• Supplied material:
-- Opening Marker --

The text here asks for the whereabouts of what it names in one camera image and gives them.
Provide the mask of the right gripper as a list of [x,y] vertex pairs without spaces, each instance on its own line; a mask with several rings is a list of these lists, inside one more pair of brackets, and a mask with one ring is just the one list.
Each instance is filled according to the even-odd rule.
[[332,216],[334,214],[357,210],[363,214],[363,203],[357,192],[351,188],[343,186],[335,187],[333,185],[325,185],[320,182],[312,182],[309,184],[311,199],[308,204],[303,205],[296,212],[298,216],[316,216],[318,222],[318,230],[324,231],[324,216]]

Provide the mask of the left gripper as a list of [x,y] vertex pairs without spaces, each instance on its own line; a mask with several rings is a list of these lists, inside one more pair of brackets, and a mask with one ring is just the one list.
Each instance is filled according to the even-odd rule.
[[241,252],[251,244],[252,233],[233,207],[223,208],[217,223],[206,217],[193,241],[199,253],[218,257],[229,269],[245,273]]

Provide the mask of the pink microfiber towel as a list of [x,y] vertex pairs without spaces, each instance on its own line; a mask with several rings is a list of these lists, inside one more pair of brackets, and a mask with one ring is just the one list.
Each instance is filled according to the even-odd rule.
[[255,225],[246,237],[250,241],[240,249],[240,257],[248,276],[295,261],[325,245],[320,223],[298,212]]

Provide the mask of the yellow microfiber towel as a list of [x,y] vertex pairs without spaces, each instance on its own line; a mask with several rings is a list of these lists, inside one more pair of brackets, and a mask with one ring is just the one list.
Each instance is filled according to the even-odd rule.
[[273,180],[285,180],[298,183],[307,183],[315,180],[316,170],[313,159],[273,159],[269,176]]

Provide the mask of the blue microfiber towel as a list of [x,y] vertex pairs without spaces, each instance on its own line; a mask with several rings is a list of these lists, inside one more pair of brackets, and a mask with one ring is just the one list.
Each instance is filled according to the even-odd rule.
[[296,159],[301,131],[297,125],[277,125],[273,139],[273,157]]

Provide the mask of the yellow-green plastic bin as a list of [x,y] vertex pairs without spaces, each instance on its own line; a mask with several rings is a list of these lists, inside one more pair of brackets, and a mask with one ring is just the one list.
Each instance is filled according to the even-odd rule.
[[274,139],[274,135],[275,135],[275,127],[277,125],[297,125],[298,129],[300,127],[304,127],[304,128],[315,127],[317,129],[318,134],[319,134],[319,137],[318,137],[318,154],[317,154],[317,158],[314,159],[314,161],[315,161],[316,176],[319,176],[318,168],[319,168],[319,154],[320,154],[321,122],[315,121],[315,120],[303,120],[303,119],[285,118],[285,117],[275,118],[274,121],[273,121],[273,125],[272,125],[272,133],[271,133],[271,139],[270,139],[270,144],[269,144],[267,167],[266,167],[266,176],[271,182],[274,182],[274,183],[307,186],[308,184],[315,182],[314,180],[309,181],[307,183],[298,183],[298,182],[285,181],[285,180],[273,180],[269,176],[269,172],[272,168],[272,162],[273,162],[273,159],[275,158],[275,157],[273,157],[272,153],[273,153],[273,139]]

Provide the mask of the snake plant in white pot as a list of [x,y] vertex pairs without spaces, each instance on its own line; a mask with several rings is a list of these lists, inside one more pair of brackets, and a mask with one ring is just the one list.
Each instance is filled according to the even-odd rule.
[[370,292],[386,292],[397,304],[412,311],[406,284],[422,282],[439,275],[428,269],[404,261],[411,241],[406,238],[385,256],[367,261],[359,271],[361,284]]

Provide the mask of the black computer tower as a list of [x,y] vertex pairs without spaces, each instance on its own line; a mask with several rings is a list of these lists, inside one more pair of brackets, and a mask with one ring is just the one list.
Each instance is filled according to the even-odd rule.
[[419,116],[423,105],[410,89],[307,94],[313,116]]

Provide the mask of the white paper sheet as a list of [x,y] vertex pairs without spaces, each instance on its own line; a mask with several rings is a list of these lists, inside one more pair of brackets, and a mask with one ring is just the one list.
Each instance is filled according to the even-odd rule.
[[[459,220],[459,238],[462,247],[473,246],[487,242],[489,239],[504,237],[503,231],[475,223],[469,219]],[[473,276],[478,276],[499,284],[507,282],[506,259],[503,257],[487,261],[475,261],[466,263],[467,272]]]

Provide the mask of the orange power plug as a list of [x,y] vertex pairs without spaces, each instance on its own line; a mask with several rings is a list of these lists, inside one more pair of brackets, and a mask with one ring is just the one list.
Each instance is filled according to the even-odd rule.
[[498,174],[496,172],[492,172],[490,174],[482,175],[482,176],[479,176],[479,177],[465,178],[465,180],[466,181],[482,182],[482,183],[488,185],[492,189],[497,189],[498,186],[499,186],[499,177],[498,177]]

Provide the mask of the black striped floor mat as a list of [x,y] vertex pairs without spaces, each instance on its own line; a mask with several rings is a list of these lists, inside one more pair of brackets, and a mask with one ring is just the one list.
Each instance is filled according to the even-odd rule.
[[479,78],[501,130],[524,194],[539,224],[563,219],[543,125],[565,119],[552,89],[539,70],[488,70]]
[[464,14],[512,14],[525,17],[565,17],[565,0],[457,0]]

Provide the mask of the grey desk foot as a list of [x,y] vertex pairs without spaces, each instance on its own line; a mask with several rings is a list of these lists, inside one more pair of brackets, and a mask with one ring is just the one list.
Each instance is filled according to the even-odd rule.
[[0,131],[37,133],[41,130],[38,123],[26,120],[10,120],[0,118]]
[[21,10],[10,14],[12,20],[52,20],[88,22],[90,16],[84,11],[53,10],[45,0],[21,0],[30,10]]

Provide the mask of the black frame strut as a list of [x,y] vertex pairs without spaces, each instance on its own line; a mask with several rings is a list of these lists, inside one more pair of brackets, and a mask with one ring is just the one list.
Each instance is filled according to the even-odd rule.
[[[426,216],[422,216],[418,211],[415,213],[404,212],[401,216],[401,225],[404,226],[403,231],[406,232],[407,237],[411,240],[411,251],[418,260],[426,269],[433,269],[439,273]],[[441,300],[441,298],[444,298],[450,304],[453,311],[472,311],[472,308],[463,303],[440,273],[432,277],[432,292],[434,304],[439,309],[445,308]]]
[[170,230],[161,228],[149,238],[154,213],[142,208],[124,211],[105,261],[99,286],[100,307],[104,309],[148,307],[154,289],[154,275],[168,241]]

-- Closing Marker --

• Task directions: Please write out every line of the data exactly.

• Result for this exercise:
The text here asks for the whereabouts of what it names in one camera image and gives them.
Provide the mask of the right gripper as a list of [x,y] vertex pairs without spaces, each instance on its own line; a mask with several rings is a list of these lists, inside one more pair of brackets, and a mask with one ring is just the one list.
Each instance is filled according to the even-odd rule.
[[332,216],[334,214],[357,210],[363,214],[363,203],[357,192],[351,188],[343,186],[335,187],[333,185],[325,185],[320,182],[312,182],[309,184],[311,199],[308,204],[303,205],[296,212],[298,216],[316,216],[318,222],[318,230],[324,231],[324,216]]

Provide the mask of the left gripper as a list of [x,y] vertex pairs without spaces, each instance on its own line; a mask with several rings is a list of these lists, inside one more pair of brackets, and a mask with one ring is just the one list.
Each instance is filled according to the even-odd rule.
[[241,252],[251,244],[252,233],[233,207],[223,208],[217,223],[206,217],[193,241],[199,253],[218,257],[229,269],[245,273]]

Provide the mask of the pink microfiber towel as a list of [x,y] vertex pairs without spaces, each instance on its own line; a mask with several rings is a list of these lists, inside one more pair of brackets, and a mask with one ring is just the one list.
Each instance is filled according to the even-odd rule.
[[255,225],[246,237],[250,241],[240,249],[240,257],[248,276],[295,261],[325,245],[320,223],[298,212]]

Provide the mask of the yellow microfiber towel as a list of [x,y] vertex pairs without spaces, each instance on its own line; a mask with several rings is a list of these lists, inside one more pair of brackets, and a mask with one ring is just the one list.
Each instance is filled according to the even-odd rule.
[[273,180],[285,180],[298,183],[307,183],[315,180],[316,170],[313,159],[273,159],[269,176]]

Provide the mask of the blue microfiber towel as a list of [x,y] vertex pairs without spaces, each instance on its own line; a mask with several rings is a list of these lists, inside one more pair of brackets, and a mask with one ring is just the one list.
Each instance is filled according to the even-odd rule.
[[296,159],[301,131],[297,125],[277,125],[273,139],[273,157]]

Provide the mask of the yellow-green plastic bin as a list of [x,y] vertex pairs without spaces, each instance on its own line; a mask with several rings is a list of these lists, inside one more pair of brackets, and a mask with one ring is just the one list.
Each instance is filled according to the even-odd rule.
[[274,139],[274,135],[275,135],[275,127],[277,125],[297,125],[298,129],[300,127],[304,127],[304,128],[315,127],[317,129],[318,134],[319,134],[319,137],[318,137],[318,154],[317,154],[317,158],[314,159],[314,161],[315,161],[316,176],[319,176],[318,168],[319,168],[319,154],[320,154],[321,122],[315,121],[315,120],[303,120],[303,119],[285,118],[285,117],[275,118],[274,121],[273,121],[273,125],[272,125],[272,133],[271,133],[271,139],[270,139],[270,144],[269,144],[267,167],[266,167],[266,176],[271,182],[274,182],[274,183],[307,186],[308,184],[315,182],[314,180],[309,181],[307,183],[298,183],[298,182],[285,181],[285,180],[273,180],[269,176],[269,172],[272,168],[272,162],[273,162],[273,159],[275,158],[275,157],[273,157],[272,153],[273,153],[273,139]]

Provide the mask of the snake plant in white pot as a list of [x,y] vertex pairs without spaces, each instance on its own line; a mask with several rings is a list of these lists, inside one more pair of brackets, and a mask with one ring is just the one list.
Each instance is filled according to the even-odd rule.
[[370,292],[386,292],[397,304],[412,311],[406,284],[422,282],[439,275],[428,269],[404,261],[411,241],[406,238],[385,256],[367,261],[359,271],[361,284]]

Provide the mask of the black computer tower as a list of [x,y] vertex pairs without spaces, each instance on its own line; a mask with several rings is a list of these lists, inside one more pair of brackets, and a mask with one ring is just the one list.
Each instance is filled according to the even-odd rule.
[[419,116],[423,105],[410,89],[307,94],[313,116]]

Provide the mask of the white paper sheet as a list of [x,y] vertex pairs without spaces, each instance on its own line; a mask with several rings is a list of these lists, inside one more pair of brackets, and a mask with one ring is just the one list.
Each instance is filled according to the even-odd rule.
[[[459,220],[459,238],[462,247],[473,246],[487,242],[489,239],[504,237],[503,231],[475,223],[469,219]],[[473,276],[478,276],[499,284],[507,282],[506,259],[503,257],[487,261],[475,261],[466,263],[467,272]]]

Provide the mask of the orange power plug as a list of [x,y] vertex pairs without spaces, each instance on its own line; a mask with several rings is a list of these lists, inside one more pair of brackets, and a mask with one ring is just the one list.
Each instance is filled according to the even-odd rule.
[[498,174],[496,172],[492,172],[490,174],[482,175],[482,176],[479,176],[479,177],[465,178],[465,180],[466,181],[482,182],[482,183],[488,185],[492,189],[497,189],[498,186],[499,186],[499,177],[498,177]]

Provide the mask of the black striped floor mat as a list of [x,y] vertex pairs without spaces, each instance on its own line; a mask with several rings is a list of these lists, inside one more pair of brackets, and a mask with one ring is just the one list.
Each instance is filled according to the even-odd rule.
[[479,78],[501,130],[524,194],[539,224],[563,219],[543,125],[565,119],[552,89],[539,70],[488,70]]
[[464,14],[512,14],[525,17],[565,17],[565,0],[457,0]]

Provide the mask of the grey desk foot as a list of [x,y] vertex pairs without spaces, each instance on its own line; a mask with several rings is a list of these lists, inside one more pair of brackets, and a mask with one ring is just the one list.
Each instance is filled according to the even-odd rule.
[[0,131],[37,133],[41,130],[38,123],[26,120],[10,120],[0,118]]
[[21,10],[10,14],[12,20],[52,20],[88,22],[90,16],[84,11],[53,10],[45,0],[21,0],[30,10]]

Provide the mask of the black frame strut as a list of [x,y] vertex pairs without spaces, each instance on its own line; a mask with several rings is a list of these lists, inside one more pair of brackets, and a mask with one ring is just the one list.
Each instance is filled according to the even-odd rule.
[[[426,216],[422,216],[418,211],[415,213],[404,212],[401,216],[401,225],[404,226],[403,231],[406,232],[407,237],[411,240],[411,251],[418,260],[426,269],[433,269],[439,273]],[[441,300],[441,298],[444,298],[450,304],[453,311],[472,311],[472,308],[463,303],[440,273],[432,277],[432,292],[434,304],[439,309],[445,308]]]
[[170,230],[161,228],[149,238],[154,213],[142,208],[124,211],[105,261],[99,286],[100,307],[104,309],[148,307],[154,289],[154,275],[168,241]]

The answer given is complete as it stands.